## What to do
Please return the whole listing, character for character.
+++++
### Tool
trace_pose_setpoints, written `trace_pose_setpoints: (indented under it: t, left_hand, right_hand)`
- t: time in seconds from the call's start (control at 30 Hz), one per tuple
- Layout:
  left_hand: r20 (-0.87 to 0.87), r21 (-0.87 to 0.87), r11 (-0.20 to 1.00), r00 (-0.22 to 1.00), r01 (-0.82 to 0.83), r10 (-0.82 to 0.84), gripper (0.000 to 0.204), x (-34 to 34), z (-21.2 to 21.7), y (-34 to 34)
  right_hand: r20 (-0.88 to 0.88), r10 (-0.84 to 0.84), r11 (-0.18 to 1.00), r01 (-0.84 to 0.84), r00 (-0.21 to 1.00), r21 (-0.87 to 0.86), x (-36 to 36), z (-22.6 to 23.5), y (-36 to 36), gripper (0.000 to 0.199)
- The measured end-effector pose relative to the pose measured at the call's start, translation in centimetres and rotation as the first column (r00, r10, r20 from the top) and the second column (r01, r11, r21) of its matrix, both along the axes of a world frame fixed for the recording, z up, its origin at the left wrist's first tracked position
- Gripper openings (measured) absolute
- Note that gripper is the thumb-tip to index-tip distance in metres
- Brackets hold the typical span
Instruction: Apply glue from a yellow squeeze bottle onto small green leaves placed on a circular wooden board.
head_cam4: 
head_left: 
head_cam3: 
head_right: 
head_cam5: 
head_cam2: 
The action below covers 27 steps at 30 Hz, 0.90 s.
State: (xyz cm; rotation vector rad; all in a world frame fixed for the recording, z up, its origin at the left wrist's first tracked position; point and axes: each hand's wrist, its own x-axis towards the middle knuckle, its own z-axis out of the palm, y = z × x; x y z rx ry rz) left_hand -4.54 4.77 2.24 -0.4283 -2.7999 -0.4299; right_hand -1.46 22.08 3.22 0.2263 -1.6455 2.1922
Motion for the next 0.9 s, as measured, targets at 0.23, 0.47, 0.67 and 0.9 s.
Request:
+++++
## Completed task
### Tool
trace_pose_setpoints, written `trace_pose_setpoints: (indented under it: t, left_hand, right_hand)`
- t: time in seconds from the call's start (control at 30 Hz), one per tuple
- Layout:
  left_hand: r20 (-0.87 to 0.87), r21 (-0.87 to 0.87), r11 (-0.20 to 1.00), r00 (-0.22 to 1.00), r01 (-0.82 to 0.83), r10 (-0.82 to 0.84), gripper (0.000 to 0.204), x (-34 to 34), z (-21.2 to 21.7), y (-34 to 34)
  right_hand: r20 (-0.88 to 0.88), r10 (-0.84 to 0.84), r11 (-0.18 to 1.00), r01 (-0.84 to 0.84), r00 (-0.21 to 1.00), r21 (-0.87 to 0.86), x (-36 to 36), z (-22.6 to 23.5), y (-36 to 36), gripper (0.000 to 0.199)
- The measured end-effector pose relative to the pose measured at the call's start, translation in centimetres and rotation as the first column (r00, r10, r20 from the top) and the second column (r01, r11, r21) of its matrix, both along the axes of a world frame fixed for the recording, z up, its origin at the left wrist's first tracked position
- Gripper openings (measured) absolute
- Note that gripper is the thumb-tip to index-tip distance in metres
- Brackets hold the typical span
Instruction: Apply glue from a yellow squeeze bottle onto small green leaves placed on a circular wooden board.
head_cam4: 
head_left: 
head_cam3: 
head_right: 
head_cam5: 
head_cam2: 
The action below covers 27 steps at 30 Hz, 0.90 s.
State: (xyz cm; rotation vector rad; all in a world frame fixed for the recording, z up, its origin at the left wrist's first tracked position; point and axes: each hand's wrist, its own x-axis towards the middle knuckle, its own z-axis out of the palm, y = z × x; x y z rx ry rz) left_hand -4.54 4.77 2.24 -0.4283 -2.7999 -0.4299; right_hand -1.46 22.08 3.22 0.2263 -1.6455 2.1922
Motion for the next 0.9 s, as measured, targets at 0.23, 0.47, 0.67 and 0.9 s.
Request:

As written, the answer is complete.